Why a sitcom instead of a drama?

Because I’m better at it.

Okay, let’s get more specific: what is 3800 Elizabeth about and who are the main characters?

It’s not - at least in terms of plot - really about anything. It’s just three people who happen to be very funny interacting with each other and sometimes other people in ways that I think are funny. You have AJ, the Germanophile bartender, his hypochondriac ex-girlfriend Sonja, and his childhood friend Mike, who has just moved to the big city from a slightly smaller city.

What does the title refer to, by the way?

It could be the address where Sonja and Mike (and formerly AJ) live; it could be the address of the bar where AJ works and they all hang out; it could be the name of the bar. I leave it up to the audience to draw its own conclusions.
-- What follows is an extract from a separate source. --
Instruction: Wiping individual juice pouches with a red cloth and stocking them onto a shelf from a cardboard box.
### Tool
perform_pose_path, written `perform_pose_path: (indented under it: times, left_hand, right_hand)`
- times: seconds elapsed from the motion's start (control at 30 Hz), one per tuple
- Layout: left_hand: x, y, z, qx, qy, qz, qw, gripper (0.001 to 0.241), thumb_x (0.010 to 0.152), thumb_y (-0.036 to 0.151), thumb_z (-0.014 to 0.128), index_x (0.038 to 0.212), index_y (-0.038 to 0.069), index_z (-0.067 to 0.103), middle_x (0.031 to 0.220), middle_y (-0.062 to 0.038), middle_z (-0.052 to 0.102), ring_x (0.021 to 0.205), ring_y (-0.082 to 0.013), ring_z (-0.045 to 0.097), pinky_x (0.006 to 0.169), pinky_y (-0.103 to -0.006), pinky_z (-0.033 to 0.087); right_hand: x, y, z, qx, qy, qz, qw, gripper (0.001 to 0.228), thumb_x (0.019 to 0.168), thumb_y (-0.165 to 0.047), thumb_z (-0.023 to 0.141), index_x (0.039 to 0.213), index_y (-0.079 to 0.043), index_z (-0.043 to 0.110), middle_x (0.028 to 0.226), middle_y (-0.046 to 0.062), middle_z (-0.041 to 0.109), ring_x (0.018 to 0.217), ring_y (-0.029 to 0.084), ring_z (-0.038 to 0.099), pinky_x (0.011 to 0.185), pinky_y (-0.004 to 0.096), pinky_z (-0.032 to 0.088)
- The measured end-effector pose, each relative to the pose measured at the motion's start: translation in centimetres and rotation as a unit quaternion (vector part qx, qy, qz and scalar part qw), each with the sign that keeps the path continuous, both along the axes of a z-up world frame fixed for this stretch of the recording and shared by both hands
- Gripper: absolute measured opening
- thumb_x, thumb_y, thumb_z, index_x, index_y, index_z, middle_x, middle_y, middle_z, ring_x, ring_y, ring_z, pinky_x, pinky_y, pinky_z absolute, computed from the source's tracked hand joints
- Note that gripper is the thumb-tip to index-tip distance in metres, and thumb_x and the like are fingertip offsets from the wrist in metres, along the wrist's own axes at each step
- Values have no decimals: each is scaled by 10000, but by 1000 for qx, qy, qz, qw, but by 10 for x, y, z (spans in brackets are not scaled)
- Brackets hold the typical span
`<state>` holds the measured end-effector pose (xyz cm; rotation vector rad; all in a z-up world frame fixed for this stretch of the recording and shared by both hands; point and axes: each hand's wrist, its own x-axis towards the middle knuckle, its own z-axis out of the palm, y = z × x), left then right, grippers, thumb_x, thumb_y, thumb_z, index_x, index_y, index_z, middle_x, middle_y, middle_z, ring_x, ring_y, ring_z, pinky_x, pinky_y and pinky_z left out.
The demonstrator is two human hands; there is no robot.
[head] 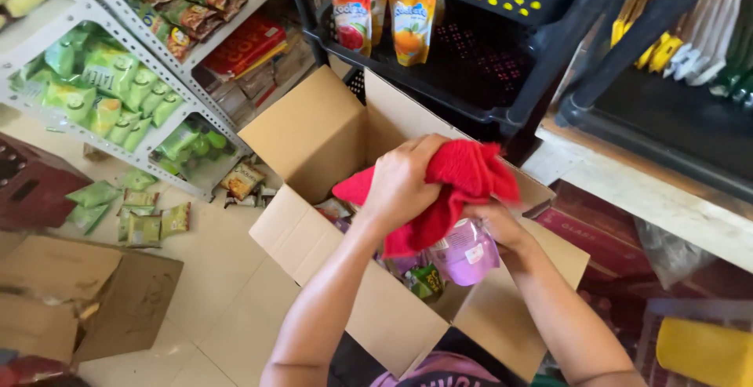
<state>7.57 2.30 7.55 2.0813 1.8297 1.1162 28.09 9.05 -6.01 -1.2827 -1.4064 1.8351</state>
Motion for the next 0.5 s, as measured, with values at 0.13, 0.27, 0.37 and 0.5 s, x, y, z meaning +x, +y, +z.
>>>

Really we just took the name from the title of the theme song, so you’d have to ask Luke Cavagnac, who wrote it.

Do you have any favorite sitcoms?

There was a show called Lookwell that ran once, I believe, that starred Adam West and was written by Conan O’Brien and Robert Smigel; that was brilliant. The first season of What I Like about You (I love Amanda). Sports Night.

So, what are the logistics of producing a show like this? Is each episode standard sitcom length? And will there be a new episode every week?

They are theoretically standard sitcom length (22 minutes, 30 with commercials), but I haven’t timed them at all, and I’m not terribly concerned about making them come out to exactly the right length. There will be new episodes almost every week. I decided to do one rerun for two reasons: A) That’s what TV sitcoms do, and B) I thought that people who missed the pilot might feel like they had missed some important plot element, so we’re doing a rerun of the pilot episode in week four - February 24 - so people can see that they didn’t really miss anything.

Dare I ask if other sitcom conventions - like commercials or opening credits - will be observed?

Yes, all of those things and more. Some of it is probably better as a surprise, so I won’t go into any more detail, but if it’s
something that TV sitcoms do, there’s a good chance that we do as well.

Do people need to come see 3800 Elizabeth from the very first episode to enjoy it fully, or can they drop in at any time?

No. Drop in any time.

What other projects have you got on the horizon after this one?

As a writer-director-producer, I’m trying to focus on 3800 Elizabeth, but I do have some acting gigs, including the next couple of episodes of Third Lows’ Penny Dreadful and Piper McKenzie’s upcoming Babylon Babylon, both at The Brick.